Дурмень

Антонина Романова -Осипович
Писать от первого лица всегда трудней, не хочется «душу наизнанку», да и зачем. Выставлять напоказ то, что принято скрывать – дурной тон. Проще придумать себе роль, желательно умного и весёлого человека из хорошей семьи. Таких все любят и правильно делают. Жизнь у каждого не сахар, а если встретится человек, рядом с которым все проблемы кажутся мелкой ерундой, так и дышится легче.
Но бывает такое настроение, когда не хочется прикрываться покрывалом из фальшивого шелка. Хочется покаяться, вернее, признаться в любви близким людям, ушедшим так далеко, что кроме фотографий уже нигде и никогда не увидишь их глаз.
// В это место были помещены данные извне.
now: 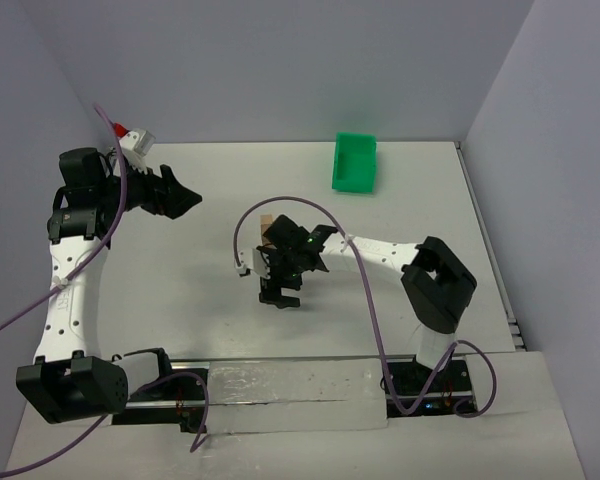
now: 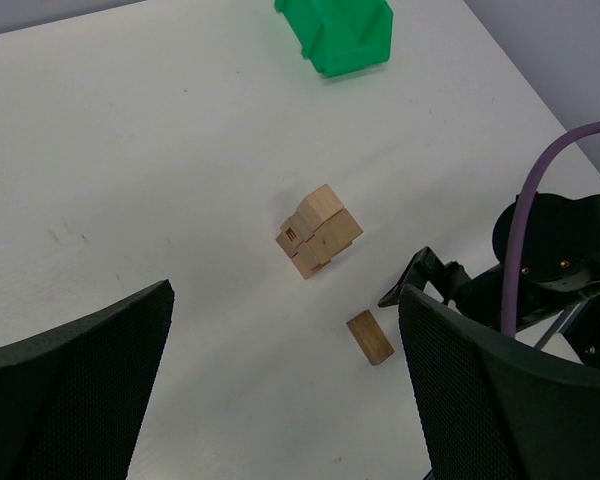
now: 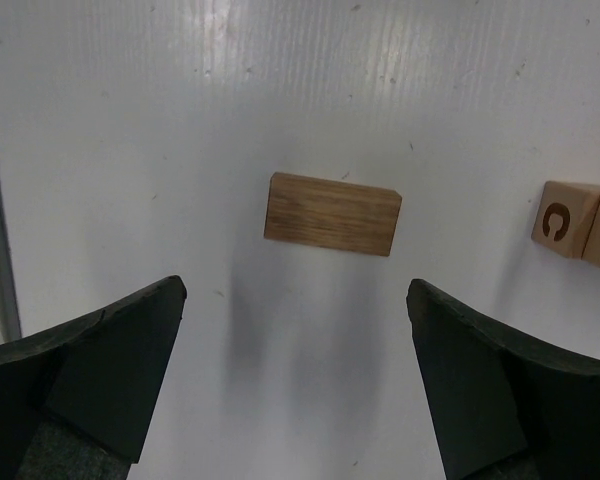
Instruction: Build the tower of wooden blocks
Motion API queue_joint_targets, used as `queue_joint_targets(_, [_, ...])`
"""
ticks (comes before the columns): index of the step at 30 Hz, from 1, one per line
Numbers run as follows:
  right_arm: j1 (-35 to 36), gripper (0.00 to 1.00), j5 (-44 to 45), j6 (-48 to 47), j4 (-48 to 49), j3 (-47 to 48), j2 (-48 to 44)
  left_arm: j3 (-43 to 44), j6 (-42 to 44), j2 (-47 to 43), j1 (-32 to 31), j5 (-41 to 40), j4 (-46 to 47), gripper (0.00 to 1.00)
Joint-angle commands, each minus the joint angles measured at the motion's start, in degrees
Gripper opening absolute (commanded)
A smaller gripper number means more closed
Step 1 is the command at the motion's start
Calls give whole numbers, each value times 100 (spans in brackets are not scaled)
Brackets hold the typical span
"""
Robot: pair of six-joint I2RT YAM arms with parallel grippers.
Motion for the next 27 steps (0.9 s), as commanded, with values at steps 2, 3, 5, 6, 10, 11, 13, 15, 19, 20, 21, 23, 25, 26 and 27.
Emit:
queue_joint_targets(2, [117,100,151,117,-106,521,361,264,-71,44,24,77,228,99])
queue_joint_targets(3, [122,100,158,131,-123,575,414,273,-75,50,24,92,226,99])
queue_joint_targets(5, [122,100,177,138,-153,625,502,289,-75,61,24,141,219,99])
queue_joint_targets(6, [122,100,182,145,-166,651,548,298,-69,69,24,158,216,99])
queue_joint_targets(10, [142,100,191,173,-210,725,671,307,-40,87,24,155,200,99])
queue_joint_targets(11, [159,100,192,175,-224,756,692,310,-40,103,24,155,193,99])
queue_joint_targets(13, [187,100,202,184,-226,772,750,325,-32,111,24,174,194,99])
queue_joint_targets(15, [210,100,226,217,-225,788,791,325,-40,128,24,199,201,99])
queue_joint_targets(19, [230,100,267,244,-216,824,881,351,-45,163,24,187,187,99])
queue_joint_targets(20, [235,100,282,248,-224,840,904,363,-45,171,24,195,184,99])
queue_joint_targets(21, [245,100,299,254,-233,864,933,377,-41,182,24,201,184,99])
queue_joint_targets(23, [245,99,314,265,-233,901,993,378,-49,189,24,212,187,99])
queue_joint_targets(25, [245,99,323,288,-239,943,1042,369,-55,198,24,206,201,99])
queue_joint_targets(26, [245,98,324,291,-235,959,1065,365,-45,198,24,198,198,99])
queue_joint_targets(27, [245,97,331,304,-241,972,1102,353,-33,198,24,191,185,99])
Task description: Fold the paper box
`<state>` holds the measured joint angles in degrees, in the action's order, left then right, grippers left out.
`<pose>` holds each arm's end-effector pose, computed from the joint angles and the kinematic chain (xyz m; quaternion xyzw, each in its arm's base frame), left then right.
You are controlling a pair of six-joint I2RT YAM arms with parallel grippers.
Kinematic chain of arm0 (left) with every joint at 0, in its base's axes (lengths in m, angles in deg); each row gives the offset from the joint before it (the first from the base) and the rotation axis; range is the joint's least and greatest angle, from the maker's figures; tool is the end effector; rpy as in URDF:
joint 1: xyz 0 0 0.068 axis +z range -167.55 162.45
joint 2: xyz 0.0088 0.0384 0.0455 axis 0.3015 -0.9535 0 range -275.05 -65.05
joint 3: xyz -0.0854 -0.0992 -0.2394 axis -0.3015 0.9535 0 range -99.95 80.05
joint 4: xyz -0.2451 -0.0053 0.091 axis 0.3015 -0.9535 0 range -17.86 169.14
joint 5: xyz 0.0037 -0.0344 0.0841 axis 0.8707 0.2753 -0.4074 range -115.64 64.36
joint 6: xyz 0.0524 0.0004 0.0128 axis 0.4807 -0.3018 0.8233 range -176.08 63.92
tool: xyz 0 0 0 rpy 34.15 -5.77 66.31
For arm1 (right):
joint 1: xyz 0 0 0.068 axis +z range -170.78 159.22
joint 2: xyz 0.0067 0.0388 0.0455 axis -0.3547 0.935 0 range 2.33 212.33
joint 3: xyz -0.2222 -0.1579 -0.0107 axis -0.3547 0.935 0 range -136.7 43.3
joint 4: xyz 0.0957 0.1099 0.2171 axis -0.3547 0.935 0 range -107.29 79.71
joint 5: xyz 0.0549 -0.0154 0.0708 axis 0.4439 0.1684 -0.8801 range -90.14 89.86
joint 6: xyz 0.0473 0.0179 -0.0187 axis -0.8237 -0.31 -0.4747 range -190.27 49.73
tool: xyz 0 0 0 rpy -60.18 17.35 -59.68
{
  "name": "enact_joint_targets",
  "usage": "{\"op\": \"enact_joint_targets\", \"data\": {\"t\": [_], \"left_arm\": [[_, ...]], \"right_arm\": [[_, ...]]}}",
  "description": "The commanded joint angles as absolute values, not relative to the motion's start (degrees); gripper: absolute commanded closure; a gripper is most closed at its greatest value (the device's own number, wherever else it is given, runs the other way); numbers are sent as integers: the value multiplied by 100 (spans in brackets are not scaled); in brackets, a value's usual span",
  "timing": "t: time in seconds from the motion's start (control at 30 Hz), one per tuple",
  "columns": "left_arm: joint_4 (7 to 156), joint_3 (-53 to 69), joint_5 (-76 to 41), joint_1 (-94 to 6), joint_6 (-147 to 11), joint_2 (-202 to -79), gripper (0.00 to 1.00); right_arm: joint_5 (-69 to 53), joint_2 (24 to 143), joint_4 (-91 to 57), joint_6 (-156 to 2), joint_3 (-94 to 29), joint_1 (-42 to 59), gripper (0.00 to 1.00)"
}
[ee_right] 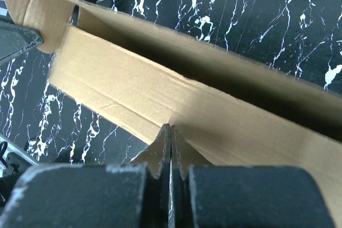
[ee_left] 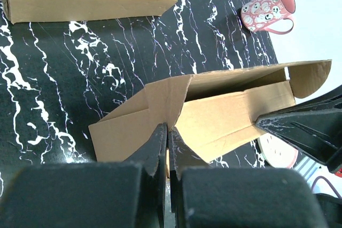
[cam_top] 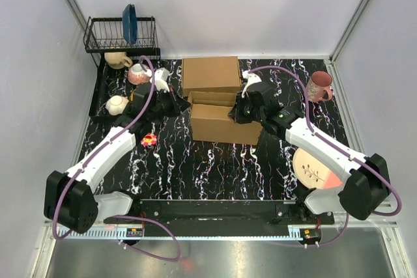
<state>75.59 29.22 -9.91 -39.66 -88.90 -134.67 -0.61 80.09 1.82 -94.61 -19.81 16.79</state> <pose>0.2553 -0.1141 0.2977 -0.0009 0.8265 -0.3551 0.4369 0.2435 0.1877 0.3067 -0.1035 0.8759 0.2456 0.4023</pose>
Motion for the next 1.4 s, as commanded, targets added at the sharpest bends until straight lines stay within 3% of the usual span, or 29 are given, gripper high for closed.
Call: {"op": "enact_joint_targets", "data": {"t": [0.0, 0.43, 0.8, 1.37], "left_arm": [[7352, 2512, -779, -4013, -8878, -13483, 100], [7264, 2354, -753, -4014, -8851, -13466, 100], [8142, 3188, -832, -4057, -8851, -13352, 100], [8301, 3689, -1263, -4163, -8236, -13071, 100]], "right_arm": [[276, 8223, 450, -9304, -1787, 1728, 100], [391, 8214, 477, -9268, -1770, 1781, 100], [426, 8161, 512, -9277, -1770, 1807, 100], [496, 8144, 521, -9260, -1752, 1860, 100]]}}
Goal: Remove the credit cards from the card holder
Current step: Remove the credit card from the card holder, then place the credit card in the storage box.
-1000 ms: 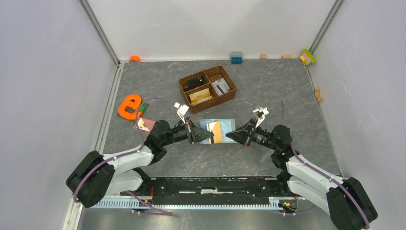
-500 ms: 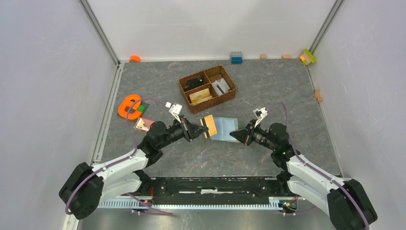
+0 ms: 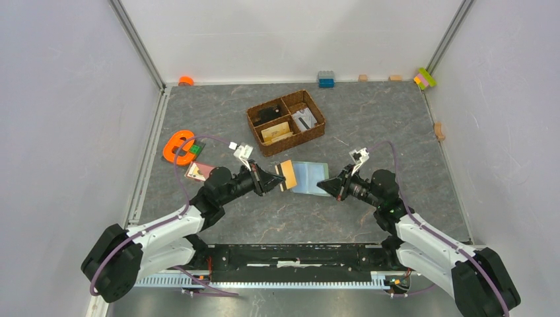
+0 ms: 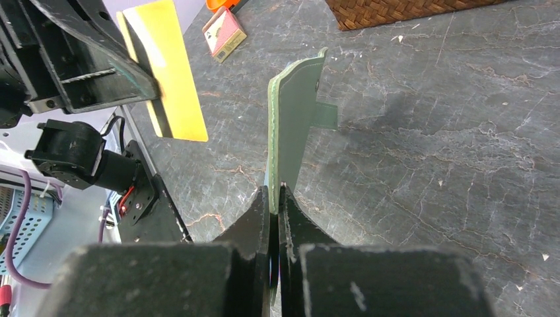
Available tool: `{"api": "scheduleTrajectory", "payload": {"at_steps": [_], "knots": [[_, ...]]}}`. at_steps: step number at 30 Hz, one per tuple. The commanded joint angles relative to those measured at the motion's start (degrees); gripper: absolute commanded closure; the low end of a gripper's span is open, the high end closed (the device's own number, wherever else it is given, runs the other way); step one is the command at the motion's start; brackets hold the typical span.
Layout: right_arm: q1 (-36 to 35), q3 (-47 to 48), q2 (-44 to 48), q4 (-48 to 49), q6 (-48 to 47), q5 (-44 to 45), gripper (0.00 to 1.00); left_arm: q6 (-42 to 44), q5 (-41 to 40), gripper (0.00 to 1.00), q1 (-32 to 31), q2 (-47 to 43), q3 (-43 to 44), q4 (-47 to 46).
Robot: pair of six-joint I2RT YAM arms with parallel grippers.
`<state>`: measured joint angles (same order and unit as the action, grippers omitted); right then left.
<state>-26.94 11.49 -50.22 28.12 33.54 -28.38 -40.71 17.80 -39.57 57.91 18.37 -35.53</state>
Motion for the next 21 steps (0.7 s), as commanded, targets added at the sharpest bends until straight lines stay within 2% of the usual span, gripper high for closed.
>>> {"api": "scheduleTrajectory", "payload": {"at_steps": [1,6,9,16,21], "knots": [[0.2,2.8,1.6,1.7,-0.6,0.1,1.0,6.4,-4.6,0.98,-0.1,0.2,2.5,4.7],[0.2,3.7,4.2,-2.6,-2.9,3.7,1.0,11.3,-11.4,0.98,-1.6,2.5,8.7,15.5],[0.2,4.8,6.7,-8.2,-6.5,10.0,1.0,11.3,-20.9,0.98,-3.2,4.5,14.1,23.6],[0.2,2.8,12.5,-11.7,-8.9,24.2,1.0,16.7,-35.0,0.98,-8.5,18.9,34.3,41.8],[0.2,2.1,15.4,-12.9,-9.5,28.6,1.0,22.7,-39.1,0.98,-9.0,29.0,53.0,55.9]]}}
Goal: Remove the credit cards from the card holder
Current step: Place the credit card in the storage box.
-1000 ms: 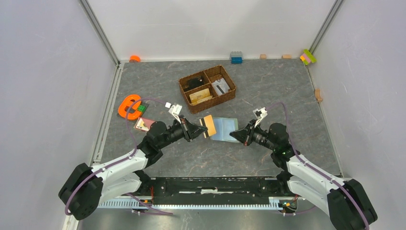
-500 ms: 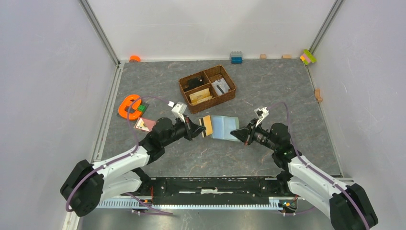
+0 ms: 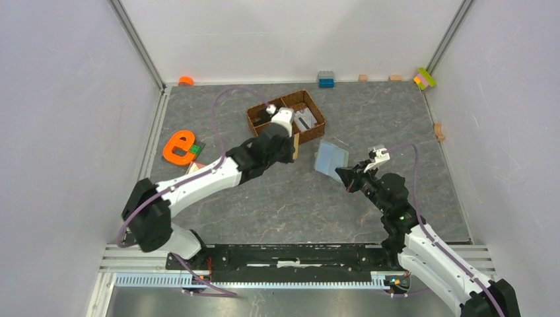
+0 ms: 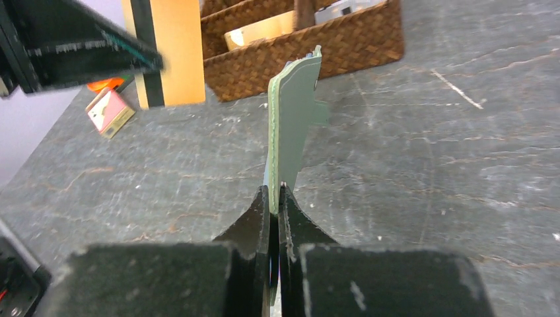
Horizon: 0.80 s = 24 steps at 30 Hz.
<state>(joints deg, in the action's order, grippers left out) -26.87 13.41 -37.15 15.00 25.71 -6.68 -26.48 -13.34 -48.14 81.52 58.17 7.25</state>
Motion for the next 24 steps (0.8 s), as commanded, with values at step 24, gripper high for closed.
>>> {"api": "scheduleTrajectory", "payload": {"at_steps": [24], "knots": [[0.2,-5.3,12.4,2.1,1.4,15.3,1.0,51.7,-31.8,0.98,1.3,33.4,40.3,24.4]]}}
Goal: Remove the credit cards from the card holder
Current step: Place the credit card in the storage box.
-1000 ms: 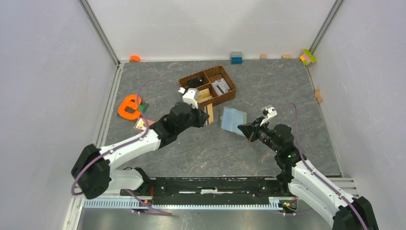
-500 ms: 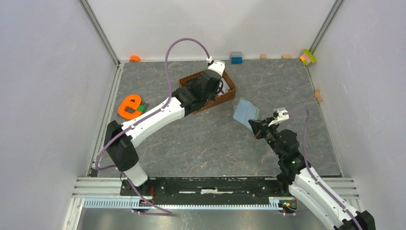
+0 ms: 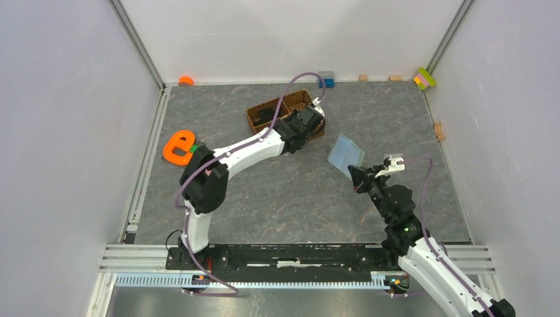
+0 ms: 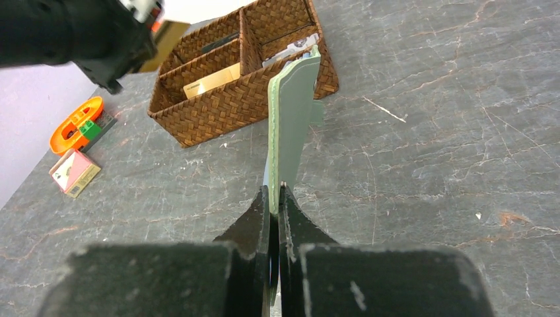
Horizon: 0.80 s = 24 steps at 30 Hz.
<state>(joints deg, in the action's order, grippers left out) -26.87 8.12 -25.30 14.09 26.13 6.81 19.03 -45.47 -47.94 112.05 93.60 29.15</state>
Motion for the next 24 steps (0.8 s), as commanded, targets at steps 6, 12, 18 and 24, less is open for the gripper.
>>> {"api": "scheduleTrajectory", "payload": {"at_steps": [6,12,18,24], "knots": [[0.2,0.0,-1.8,3.8,1.3,1.3,1.0,8.7,3.5,0.98,3.7,8.3,6.4,4.5],[0.2,-0.2,-3.2,4.7,1.6,0.9,1.0,11.0,5.0,0.98,5.5,11.6,7.3,4.0],[0.1,-0.2,-4.3,5.2,1.3,1.2,1.0,9.6,6.5,0.68,5.5,12.5,9.9,5.5],[0.2,0.4,-6.2,5.3,1.0,0.1,1.0,7.3,5.6,0.58,3.8,9.0,9.4,6.2]]}}
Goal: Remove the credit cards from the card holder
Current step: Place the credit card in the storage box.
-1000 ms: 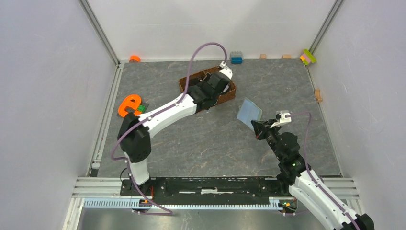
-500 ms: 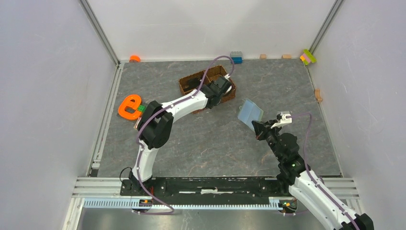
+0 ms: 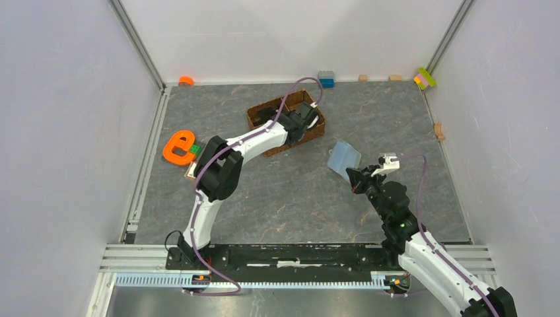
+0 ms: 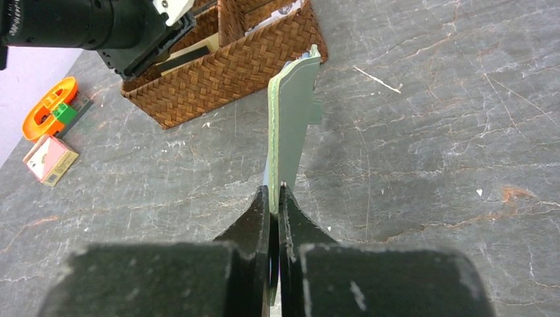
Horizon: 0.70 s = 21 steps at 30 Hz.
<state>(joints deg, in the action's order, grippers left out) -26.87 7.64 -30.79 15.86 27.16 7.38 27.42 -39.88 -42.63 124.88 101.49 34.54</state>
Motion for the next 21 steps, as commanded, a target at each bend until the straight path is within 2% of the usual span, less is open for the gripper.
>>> {"api": "scheduleTrajectory", "payload": {"at_steps": [1,5,9,13,15,17,21], "knots": [[0.2,0.9,-0.8,3.6,-0.1,-0.7,1.0,-1.8,-0.9,0.56,-2.0,-4.7,1.3,0.9],[0.2,1.2,-1.6,4.7,-0.8,-4.2,1.0,-5.2,-6.5,0.48,-6.0,-9.4,1.1,3.2],[0.2,2.2,-3.9,8.1,-2.6,-12.4,1.0,-14.5,-7.1,0.39,-9.8,-16.4,-1.2,5.1],[0.2,4.0,-7.5,11.7,-3.2,-23.0,1.0,-30.1,3.0,0.36,-10.5,-27.0,-9.4,3.7],[0.2,4.2,-8.6,13.7,-2.7,-26.7,1.0,-34.4,11.1,0.3,-10.7,-33.2,-17.1,-1.7],[0.2,4.4,-8.7,14.8,-2.2,-28.8,1.0,-38.6,18.5,0.27,-10.6,-40.6,-27.3,-11.4],[0.2,5.0,-8.1,14.3,-0.1,-30.1,1.0,-44.8,27.7,0.22,-10.6,-53.2,-48.2,-30.8]]}}
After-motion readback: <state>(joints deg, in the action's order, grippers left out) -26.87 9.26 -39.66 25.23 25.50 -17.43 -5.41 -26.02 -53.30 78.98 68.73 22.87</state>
Дети войны, безотцовщины – наши родители, так и не повзрослевшие, и не нашедшие счастья в этой земной жизни.

- Ну, дурмень! Вот дурмень же!
- А что ты хотел, сам виноват.
- Дурмень и всё!
Родители вошли в квартиру, нарушив моё уединение. А так хорошо было сидеть на диване, поджав ноги под себя, и читать. Читать эту замечательную книгу, в которой всё так красиво и интересно. Да ещё при раскрытых окнах, под лёгким дуновением вечернего ветерка. В июле многое кажется реальным, даже самое нереальное.
- Пап, что у вас случилось?
Книгу пришлось закрыть, досадно, зачем они так рано вернулись. Вчера умер папин друг. Скорее даже не друг, а собутыльник. Умер некрасиво, даже глупо. Напился до чёртиков, избил жену, выгнал её из дома и умер, сидя на стуле. Шахтёры умирают рано, сразу после пятидесяти. Все это знают в посёлке, но другой работы здесь нет. И дело даже не в беспробудном пьянстве. Если работаешь при жизни в аду, то чернота оставляет следы не только на лице, но и в душе. Папа не любил свою работу. Получив неплохое образование, он так и не смог изменить свою судьбу, а повторил тысячи судеб работающих в шахте мужчин.
- Тонь, представь, до чего эта дурмень додумалась, - папа сел на стул напротив меня.
Мама прошла сразу в кухню, демонстративно загремела посудой, что лишний раз напомнило мне о моей лени вымыть за собой чашку. Меня удивило то, что папа был абсолютно трезвый и очень взволнованный. Но самое удивительное – мама. Если папа был не пьян, то она непременно его за что-то ругала. А в тот вечер она была безмолвна.
- Пришли, Ванька в гробу лежит, спокойный такой, - начал, наконец, рассказывать папа,
- А  Маша молчала, молчала, да как начала костерить своего покойного мужа в три колена! И паразит, и чтоб там ему покоя не было.
Мама вышла из кухни, вытирая руки полотенцем.
- Правильно, сколько он ей крови попортил, Ванька твой.
 Удалилась она с гордым спокойствием и, как мне показалось, с лёгкой ухмылкой.
- Молчи, дурмень! А мама твоя как давай ей подпевать. Сидят, та про своего всё плохое вспоминает, а эта про меня. Всё вспомнили, все грехи, какие только на свете есть. Ну, покойнику-то уже всё равно, а мне что делать. Мне перед Ванькой неудобно с ними ругаться, пришлось три часа сидеть и всё это слушать. Дурмень и есть, разве можно у гроба такое говорить.
Мне стало смешно, хотя папа явно сейчас бы не понял моего смеха. Умерший действительно при жизни мучил тётю Машу, вечно злой и пьяный. У неё ведь ещё и детей двое осталось, как их теперь поднимать.
Я ушла в свою комнату, прикрыв дверь. Подростки не имеют жалости к родителям, они их совсем не понимают, как и устройство всей жизни вообще. Чаще всего родители их только раздражают, но они обязаны непременно быть!
 Мне тогда и то уже было в радость, что папа не выпил ни капли.
Пить папа бросил в семьдесят лет, когда остался один. Как только он окончательно протрезвел, он признался, что не заметил ничего хорошего в этой жизни. Не успел разглядеть. Когда ему некого стало называть – дурмень, он начал называть этим словом себя. Птица счастья не зацепила его и краешком, с пьяных глаз её не увидишь.